Não sei onde ouvi isso, mas não sai da minha cabeça. A ciência adora admitir que está errada, e isso é verdade. As mais famosas teorias geralmente não nasceram prontas, foram refinadas com o tempo.
Ptolomeu por exemplo, que criou o modelo astronômico com a Terra ao centro do sistema solar, tinha cálculos bastante precisos que confirmavam exatamente suas idéias. Aquilo bastava para época, seu modelo durou centenas de anos. Hoje ele provavelmente ficaria emocionado com a capacidade e acurácia que temos pra desmentí-lo completamente.

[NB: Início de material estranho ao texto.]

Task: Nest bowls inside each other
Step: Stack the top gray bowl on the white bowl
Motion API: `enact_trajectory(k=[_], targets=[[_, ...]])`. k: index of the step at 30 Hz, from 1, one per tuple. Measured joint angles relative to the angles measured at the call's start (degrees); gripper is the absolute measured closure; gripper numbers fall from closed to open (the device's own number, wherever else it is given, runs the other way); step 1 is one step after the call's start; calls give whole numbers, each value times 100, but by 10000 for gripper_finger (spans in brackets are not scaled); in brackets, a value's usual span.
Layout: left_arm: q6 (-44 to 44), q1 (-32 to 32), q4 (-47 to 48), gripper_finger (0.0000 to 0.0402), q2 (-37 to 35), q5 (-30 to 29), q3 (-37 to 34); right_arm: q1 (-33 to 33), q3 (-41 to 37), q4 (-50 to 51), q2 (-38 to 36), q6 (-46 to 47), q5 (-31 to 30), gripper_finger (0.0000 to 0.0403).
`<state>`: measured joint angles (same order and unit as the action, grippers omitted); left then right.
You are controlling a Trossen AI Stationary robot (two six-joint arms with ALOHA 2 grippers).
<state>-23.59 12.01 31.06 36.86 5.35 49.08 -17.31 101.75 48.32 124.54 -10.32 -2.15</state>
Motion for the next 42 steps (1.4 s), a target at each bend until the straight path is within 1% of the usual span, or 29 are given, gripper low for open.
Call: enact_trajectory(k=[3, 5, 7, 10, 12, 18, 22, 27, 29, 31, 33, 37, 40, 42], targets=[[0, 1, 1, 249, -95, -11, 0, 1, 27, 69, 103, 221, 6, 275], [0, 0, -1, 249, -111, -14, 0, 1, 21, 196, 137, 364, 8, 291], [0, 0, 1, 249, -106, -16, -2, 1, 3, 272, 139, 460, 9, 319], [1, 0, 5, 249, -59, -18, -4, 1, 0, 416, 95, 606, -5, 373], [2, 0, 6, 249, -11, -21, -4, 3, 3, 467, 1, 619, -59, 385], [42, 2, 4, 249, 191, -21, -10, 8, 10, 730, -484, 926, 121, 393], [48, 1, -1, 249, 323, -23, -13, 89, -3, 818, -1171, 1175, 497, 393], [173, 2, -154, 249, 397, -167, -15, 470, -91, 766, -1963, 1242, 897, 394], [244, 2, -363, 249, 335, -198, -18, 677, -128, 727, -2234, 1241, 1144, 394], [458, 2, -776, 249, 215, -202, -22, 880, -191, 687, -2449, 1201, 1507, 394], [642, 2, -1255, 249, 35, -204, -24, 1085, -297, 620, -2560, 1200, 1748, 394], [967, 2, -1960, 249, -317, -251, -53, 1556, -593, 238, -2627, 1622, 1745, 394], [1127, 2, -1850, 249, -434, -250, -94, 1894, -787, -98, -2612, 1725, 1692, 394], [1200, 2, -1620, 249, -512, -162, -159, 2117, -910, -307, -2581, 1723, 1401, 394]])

Esse é a grande característica da ciência: não há verdade absoluta. Se a ciência pudesse falar ela não se cansaria de dizer “Prove-me que estou errada e lhe darei um prêmio”.
Ah, e não esqueça que embora ela adore admitir que está errada, odeia quem tenta enganá-la. Sai pra lá pseudociência!
One Comment
Só o que eu acho perigoso é o conceito de “pseudociência” e os maníacos da inquisição científica.
Muito do que hoje é ciência começou com mera especulação, e de fato enquanto especulação não deve ter muito crédito. Mas sobretudo no ambiente acadêmico, fecha-se com concepções que podem estar beirando tornarem-se arcaicas e não abre-se espaço para que o novo possa ser sequer exposto.
Me dá um certo medo (ainda que eu esteja, enquanto membro do meio acadêmico, do lado dos “cientistas” e não dos “pseudo” rs).